Work to complete => Repeat the data below in full. Pictures must not be part of the copy.
(Supplied entries)
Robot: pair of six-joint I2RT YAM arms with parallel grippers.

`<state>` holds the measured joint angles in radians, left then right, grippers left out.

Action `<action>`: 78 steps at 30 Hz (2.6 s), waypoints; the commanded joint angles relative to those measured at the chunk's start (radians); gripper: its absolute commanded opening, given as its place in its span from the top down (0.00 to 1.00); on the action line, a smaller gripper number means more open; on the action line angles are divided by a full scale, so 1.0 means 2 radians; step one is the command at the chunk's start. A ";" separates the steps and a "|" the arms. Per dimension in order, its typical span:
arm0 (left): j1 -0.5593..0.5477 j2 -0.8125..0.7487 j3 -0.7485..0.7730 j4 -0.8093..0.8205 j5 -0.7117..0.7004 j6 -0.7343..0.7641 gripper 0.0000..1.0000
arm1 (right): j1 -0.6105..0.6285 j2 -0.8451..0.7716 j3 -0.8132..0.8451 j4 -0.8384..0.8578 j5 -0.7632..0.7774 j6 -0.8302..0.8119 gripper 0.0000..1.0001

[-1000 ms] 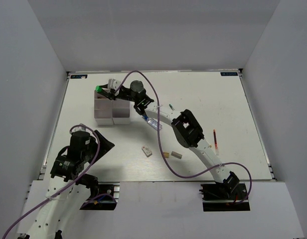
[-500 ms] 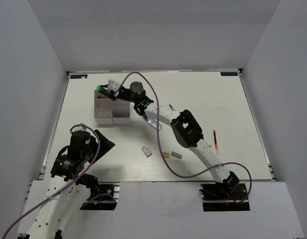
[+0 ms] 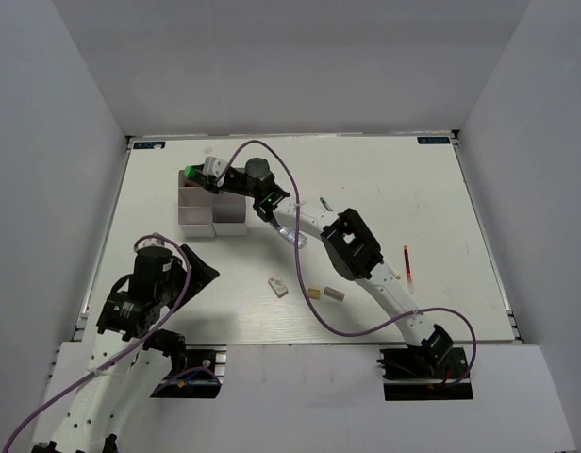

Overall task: Sort the stationery into containers
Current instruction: Place the stationery into the container, then grab a piece of stationery with the left arm

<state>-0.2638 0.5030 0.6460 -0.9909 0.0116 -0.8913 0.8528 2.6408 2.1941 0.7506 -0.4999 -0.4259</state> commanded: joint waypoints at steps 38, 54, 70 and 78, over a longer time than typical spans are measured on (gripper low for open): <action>-0.184 0.483 0.227 0.153 -0.050 -0.076 0.17 | -0.238 -0.633 -0.485 -0.502 0.141 0.133 0.58; -0.233 0.775 0.559 -0.048 -0.132 -0.214 0.11 | -0.330 -0.752 -0.595 -0.555 0.117 0.153 0.53; -0.219 0.855 0.649 -0.078 -0.178 -0.196 0.19 | -0.362 -0.769 -0.632 -0.558 0.058 0.156 0.53; -0.209 0.870 0.649 -0.078 -0.188 -0.181 0.21 | -0.369 -0.768 -0.640 -0.558 0.054 0.154 0.53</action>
<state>-0.6937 2.2520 1.9160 -1.1336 -0.3241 -1.2659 0.1234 1.1225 0.9180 -0.3702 -0.3668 -0.1127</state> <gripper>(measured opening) 0.789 0.465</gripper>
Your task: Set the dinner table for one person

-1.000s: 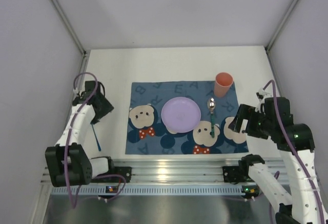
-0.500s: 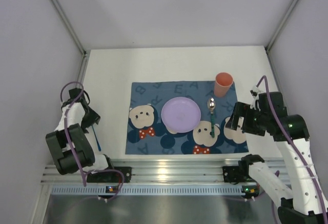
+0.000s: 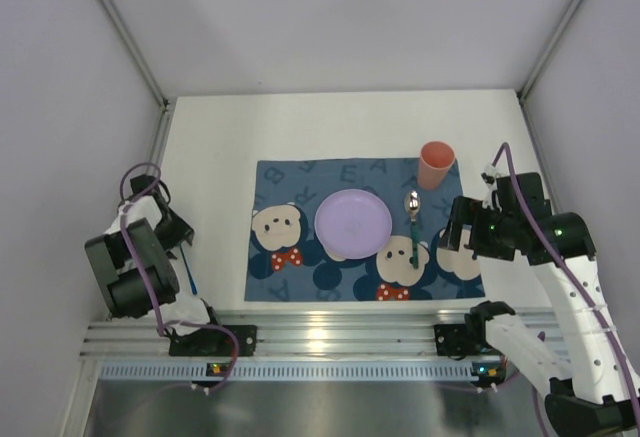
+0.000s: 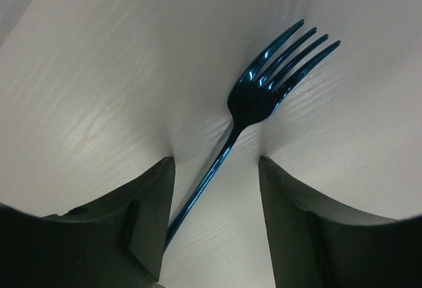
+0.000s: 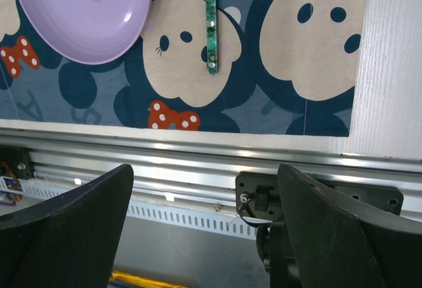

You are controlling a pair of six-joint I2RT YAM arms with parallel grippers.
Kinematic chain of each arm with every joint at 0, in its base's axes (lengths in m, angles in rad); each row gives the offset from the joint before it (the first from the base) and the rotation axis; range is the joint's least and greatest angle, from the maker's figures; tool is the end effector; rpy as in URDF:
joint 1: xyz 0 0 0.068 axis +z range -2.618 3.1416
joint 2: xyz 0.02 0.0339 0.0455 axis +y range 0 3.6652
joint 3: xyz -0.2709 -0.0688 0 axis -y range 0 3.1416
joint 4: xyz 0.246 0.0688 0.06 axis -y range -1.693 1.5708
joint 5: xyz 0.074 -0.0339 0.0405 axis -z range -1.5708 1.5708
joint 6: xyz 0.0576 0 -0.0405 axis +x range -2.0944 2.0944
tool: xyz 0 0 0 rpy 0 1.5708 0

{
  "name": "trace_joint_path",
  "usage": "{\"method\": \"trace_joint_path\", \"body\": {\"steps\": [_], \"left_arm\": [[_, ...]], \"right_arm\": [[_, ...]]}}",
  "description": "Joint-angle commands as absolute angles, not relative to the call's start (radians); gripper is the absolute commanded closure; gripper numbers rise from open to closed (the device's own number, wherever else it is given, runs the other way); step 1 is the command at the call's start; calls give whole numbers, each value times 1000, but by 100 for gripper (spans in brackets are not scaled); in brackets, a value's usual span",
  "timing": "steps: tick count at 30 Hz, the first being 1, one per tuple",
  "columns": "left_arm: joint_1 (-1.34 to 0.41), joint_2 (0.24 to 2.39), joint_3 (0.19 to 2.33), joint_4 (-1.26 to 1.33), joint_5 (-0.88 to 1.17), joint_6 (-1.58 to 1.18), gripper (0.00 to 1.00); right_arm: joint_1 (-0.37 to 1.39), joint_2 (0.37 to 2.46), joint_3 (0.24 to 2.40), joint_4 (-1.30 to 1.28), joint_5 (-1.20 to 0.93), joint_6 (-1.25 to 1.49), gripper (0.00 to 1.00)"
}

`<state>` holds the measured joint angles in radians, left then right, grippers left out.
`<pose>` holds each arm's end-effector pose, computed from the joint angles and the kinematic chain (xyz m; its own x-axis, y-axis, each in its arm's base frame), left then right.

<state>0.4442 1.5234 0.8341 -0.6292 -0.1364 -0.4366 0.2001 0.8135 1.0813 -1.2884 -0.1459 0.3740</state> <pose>0.2385 0.1222 0.1470 -0.5994 -0.7492 -0.2819 -0.7833 0.6215 0.0138 0.1196 0.0328 0.3217 -0.8767 0.1910 -0.4414 0.0528 0.9504 0.3064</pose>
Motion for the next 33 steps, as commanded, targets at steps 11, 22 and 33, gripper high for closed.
{"method": "trace_joint_path", "body": {"steps": [11,22,33], "left_arm": [[456,1684,879,-551,-173,-387,79],[453,1576,955,-532,122,-409,100],[152,1560,1256,-584,379,-465,100]], "right_arm": [[210,853,1114,-1252,-92,365,9],[212,844,1104,-1243,-98,386,9],[210,736,1022,-1220,-121,477,9]]}}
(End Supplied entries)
Response =>
Robot: pair of six-joint I2RT YAM arms with parallel grippers.

`<state>` holds the measured joint angles in radians, left then right, grippers left out.

Action `<action>`: 78 steps at 30 Hz (2.6 s), waypoints; the commanded joint angles relative to those measured at the chunk's start (radians); gripper: its absolute commanded opening, given as its place in its span from the top down (0.00 to 1.00); on the action line, a smaller gripper number means more open; on the action line angles are divided by a full scale, so 1.0 means 2 radians; step one is the command at the chunk's start. A ";" separates the steps and a "|" the arms. Per dimension in order, its typical span:
arm0 (left): j1 -0.5593..0.5477 j2 -0.8125..0.7487 j3 -0.7485..0.7730 j4 -0.8093..0.8205 j5 -0.7117..0.7004 j6 -0.7343..0.7641 gripper 0.0000..1.0000
arm1 (right): j1 -0.6105..0.6285 j2 -0.8451..0.7716 j3 -0.8132..0.8451 j4 -0.8384..0.8578 j5 -0.7632..0.7774 j6 -0.8302..0.8119 gripper 0.0000..1.0001

[-1000 ms] 
[-500 ms] 
[+0 ms] 

Overall task: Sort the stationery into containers
Current instruction: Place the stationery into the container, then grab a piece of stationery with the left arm

<state>-0.2638 0.5030 0.6460 -0.9909 0.0116 -0.8913 0.8528 2.6408 2.1941 0.7506 -0.4999 -0.4259</state> commanded: joint waypoints at steps 38, 54, 70 and 78, over a longer time than typical spans are measured on (gripper low for open): <action>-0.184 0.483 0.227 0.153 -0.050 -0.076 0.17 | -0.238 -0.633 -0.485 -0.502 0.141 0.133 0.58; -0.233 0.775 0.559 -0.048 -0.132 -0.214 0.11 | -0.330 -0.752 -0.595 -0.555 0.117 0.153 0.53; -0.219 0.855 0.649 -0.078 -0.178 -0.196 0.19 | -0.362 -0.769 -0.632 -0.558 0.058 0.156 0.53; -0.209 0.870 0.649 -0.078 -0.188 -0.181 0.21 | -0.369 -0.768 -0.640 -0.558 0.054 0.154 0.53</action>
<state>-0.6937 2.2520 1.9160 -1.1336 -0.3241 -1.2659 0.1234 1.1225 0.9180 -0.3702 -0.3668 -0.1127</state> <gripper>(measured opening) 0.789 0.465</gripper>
Your task: Set the dinner table for one person

-1.000s: 
-0.500s: 
+0.000s: 
+0.000s: 
+0.000s: 

You are controlling a pair of six-joint I2RT YAM arms with parallel grippers.
Kinematic chain of each arm with every joint at 0, in its base's axes (lengths in m, angles in rad); each row gives the offset from the joint before it (the first from the base) and the rotation axis; range is the joint's least and greatest angle, from the maker's figures; tool is the end effector; rpy as in URDF:
joint 1: xyz 0 0 0.068 axis +z range -2.618 3.1416
joint 2: xyz 0.02 0.0339 0.0455 axis +y range 0 3.6652
joint 3: xyz -0.2709 -0.0688 0 axis -y range 0 3.1416
joint 4: xyz 0.246 0.0688 0.06 axis -y range -1.693 1.5708
joint 5: xyz 0.074 -0.0339 0.0405 axis -z range -1.5708 1.5708
joint 6: xyz 0.0576 0 -0.0405 axis +x range -2.0944 2.0944
tool: xyz 0 0 0 rpy 0 1.5708 0

{
  "name": "trace_joint_path",
  "usage": "{\"method\": \"trace_joint_path\", \"body\": {\"steps\": [_], \"left_arm\": [[_, ...]], \"right_arm\": [[_, ...]]}}",
  "description": "Joint-angle commands as absolute angles, not relative to the call's start (radians); gripper is the absolute commanded closure; gripper numbers rise from open to closed (the device's own number, wherever else it is given, runs the other way); step 1 is the command at the call's start; calls give whole numbers, each value times 1000, but by 100 for gripper (spans in brackets are not scaled); in brackets, a value's usual span",
  "timing": "steps: tick count at 30 Hz, the first being 1, one per tuple",
  "columns": "left_arm: joint_1 (-1.34 to 0.41), joint_2 (0.24 to 2.39), joint_3 (0.19 to 2.33), joint_4 (-1.26 to 1.33), joint_5 (-0.88 to 1.17), joint_6 (-1.58 to 1.18), gripper (0.00 to 1.00); right_arm: joint_1 (-0.37 to 1.39), joint_2 (0.37 to 2.46), joint_3 (0.24 to 2.40), joint_4 (-1.30 to 1.28), joint_5 (-1.20 to 0.93), joint_6 (-1.25 to 1.49), gripper (0.00 to 1.00)"
}

`<state>` holds the measured joint angles in radians, left then right, grippers left out.
`<pose>` holds each arm's end-effector pose, computed from the joint angles and the kinematic chain (xyz m; its own x-axis, y-axis, each in its arm's base frame), left then right.

<state>0.4442 1.5234 0.8341 -0.6292 -0.1364 -0.4366 0.2001 0.8135 1.0813 -1.2884 -0.1459 0.3740</state> <pose>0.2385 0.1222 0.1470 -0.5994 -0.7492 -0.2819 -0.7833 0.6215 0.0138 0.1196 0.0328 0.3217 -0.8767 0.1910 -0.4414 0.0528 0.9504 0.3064</pose>
Motion for the next 33 steps, as commanded, targets at steps 11, 22 and 33, gripper high for closed.
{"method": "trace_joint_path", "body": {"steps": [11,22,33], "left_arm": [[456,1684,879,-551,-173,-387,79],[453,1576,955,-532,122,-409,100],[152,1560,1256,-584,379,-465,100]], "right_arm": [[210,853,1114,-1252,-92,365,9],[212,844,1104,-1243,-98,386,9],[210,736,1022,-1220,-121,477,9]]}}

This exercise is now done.